◆ **Task description**: Please copy each line from the entries that contains the string "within".

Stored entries
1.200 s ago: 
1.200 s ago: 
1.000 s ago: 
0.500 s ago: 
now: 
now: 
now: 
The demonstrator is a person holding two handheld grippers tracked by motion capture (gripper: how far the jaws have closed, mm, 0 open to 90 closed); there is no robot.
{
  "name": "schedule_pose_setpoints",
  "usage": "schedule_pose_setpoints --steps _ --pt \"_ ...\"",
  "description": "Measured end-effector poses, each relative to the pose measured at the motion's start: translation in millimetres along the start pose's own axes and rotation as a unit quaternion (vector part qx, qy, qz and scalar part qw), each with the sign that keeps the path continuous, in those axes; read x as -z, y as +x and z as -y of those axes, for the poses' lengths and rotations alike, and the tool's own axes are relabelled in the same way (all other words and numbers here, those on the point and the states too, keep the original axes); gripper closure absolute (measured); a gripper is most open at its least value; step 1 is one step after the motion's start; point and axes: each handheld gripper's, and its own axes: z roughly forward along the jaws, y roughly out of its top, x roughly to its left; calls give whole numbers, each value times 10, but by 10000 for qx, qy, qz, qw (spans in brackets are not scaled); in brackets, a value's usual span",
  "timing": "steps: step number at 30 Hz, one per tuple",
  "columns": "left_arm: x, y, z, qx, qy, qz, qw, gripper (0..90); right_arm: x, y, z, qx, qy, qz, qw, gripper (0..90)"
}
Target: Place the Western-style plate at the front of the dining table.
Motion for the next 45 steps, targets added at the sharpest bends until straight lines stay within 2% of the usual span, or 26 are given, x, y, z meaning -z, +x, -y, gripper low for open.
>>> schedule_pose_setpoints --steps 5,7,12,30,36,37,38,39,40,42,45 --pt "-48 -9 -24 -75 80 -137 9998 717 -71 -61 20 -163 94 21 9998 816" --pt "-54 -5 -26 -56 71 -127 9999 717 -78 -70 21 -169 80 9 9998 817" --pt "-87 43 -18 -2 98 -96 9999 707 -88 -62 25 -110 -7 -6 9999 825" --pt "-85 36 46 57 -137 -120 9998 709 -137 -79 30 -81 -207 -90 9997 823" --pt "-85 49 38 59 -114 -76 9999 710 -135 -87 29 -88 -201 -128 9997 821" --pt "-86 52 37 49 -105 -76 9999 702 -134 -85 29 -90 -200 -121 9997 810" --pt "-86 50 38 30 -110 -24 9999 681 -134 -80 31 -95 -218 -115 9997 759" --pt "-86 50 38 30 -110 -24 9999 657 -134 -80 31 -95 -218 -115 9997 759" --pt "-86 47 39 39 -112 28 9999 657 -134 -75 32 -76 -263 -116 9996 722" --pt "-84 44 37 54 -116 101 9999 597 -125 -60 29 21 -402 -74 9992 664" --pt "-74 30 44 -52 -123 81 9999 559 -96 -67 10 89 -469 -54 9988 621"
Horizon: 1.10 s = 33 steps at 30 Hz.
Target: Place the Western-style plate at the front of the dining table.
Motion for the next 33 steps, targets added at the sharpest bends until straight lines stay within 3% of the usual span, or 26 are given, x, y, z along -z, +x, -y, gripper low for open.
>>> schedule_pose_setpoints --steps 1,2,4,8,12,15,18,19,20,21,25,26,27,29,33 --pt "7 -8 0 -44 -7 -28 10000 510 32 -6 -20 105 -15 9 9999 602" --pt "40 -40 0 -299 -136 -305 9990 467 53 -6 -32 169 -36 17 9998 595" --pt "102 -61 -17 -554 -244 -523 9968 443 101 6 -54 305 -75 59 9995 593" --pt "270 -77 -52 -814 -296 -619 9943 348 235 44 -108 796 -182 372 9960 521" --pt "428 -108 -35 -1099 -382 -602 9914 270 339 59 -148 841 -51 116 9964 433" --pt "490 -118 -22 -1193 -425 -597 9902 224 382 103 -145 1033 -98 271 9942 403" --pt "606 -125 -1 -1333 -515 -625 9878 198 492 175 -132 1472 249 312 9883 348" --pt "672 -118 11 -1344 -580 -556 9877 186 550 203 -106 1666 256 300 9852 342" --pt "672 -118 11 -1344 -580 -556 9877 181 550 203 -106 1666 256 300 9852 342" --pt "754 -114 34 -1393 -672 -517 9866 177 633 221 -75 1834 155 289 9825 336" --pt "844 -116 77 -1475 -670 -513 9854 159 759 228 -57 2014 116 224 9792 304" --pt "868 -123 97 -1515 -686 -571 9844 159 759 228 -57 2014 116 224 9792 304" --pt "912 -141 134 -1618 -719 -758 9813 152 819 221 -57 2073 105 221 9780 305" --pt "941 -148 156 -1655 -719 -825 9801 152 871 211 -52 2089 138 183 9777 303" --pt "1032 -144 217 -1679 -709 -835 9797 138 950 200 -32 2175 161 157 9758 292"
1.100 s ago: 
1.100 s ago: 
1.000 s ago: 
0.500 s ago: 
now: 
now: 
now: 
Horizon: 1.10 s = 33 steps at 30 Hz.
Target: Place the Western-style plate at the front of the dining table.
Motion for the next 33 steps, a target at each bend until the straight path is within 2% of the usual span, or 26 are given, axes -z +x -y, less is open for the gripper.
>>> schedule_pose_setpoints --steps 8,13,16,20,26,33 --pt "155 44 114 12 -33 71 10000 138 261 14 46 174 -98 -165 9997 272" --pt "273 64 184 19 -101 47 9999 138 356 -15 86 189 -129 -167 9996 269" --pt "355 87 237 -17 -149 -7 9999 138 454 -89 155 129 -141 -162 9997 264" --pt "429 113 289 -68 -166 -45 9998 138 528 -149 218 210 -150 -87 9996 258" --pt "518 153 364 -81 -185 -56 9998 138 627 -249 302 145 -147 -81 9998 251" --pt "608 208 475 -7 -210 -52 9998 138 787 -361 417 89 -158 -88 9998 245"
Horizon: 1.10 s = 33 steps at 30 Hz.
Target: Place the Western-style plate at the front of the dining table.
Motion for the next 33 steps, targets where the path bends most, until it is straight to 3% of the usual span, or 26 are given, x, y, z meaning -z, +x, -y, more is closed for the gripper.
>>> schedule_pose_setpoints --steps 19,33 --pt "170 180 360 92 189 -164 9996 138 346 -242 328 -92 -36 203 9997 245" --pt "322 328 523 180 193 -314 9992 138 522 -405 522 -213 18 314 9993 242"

◆ **Solved problem**:
Motion for the next 45 steps, targets added at the sharpest bends until straight lines stay within 2% of the usual span, or 26 are given, x, y, z meaning -z, +x, -y, gripper low for open.
Motion for the next 33 steps, targets added at the sharpest bends until straight lines stay within 3% of the usual span, or 26 are given, x, y, z along -z, +x, -y, gripper low for open.
Motion for the next 33 steps, a target at each bend until the straight path is within 2% of the usual span, or 26 are given, axes -z +x -y, less is open for the gripper.

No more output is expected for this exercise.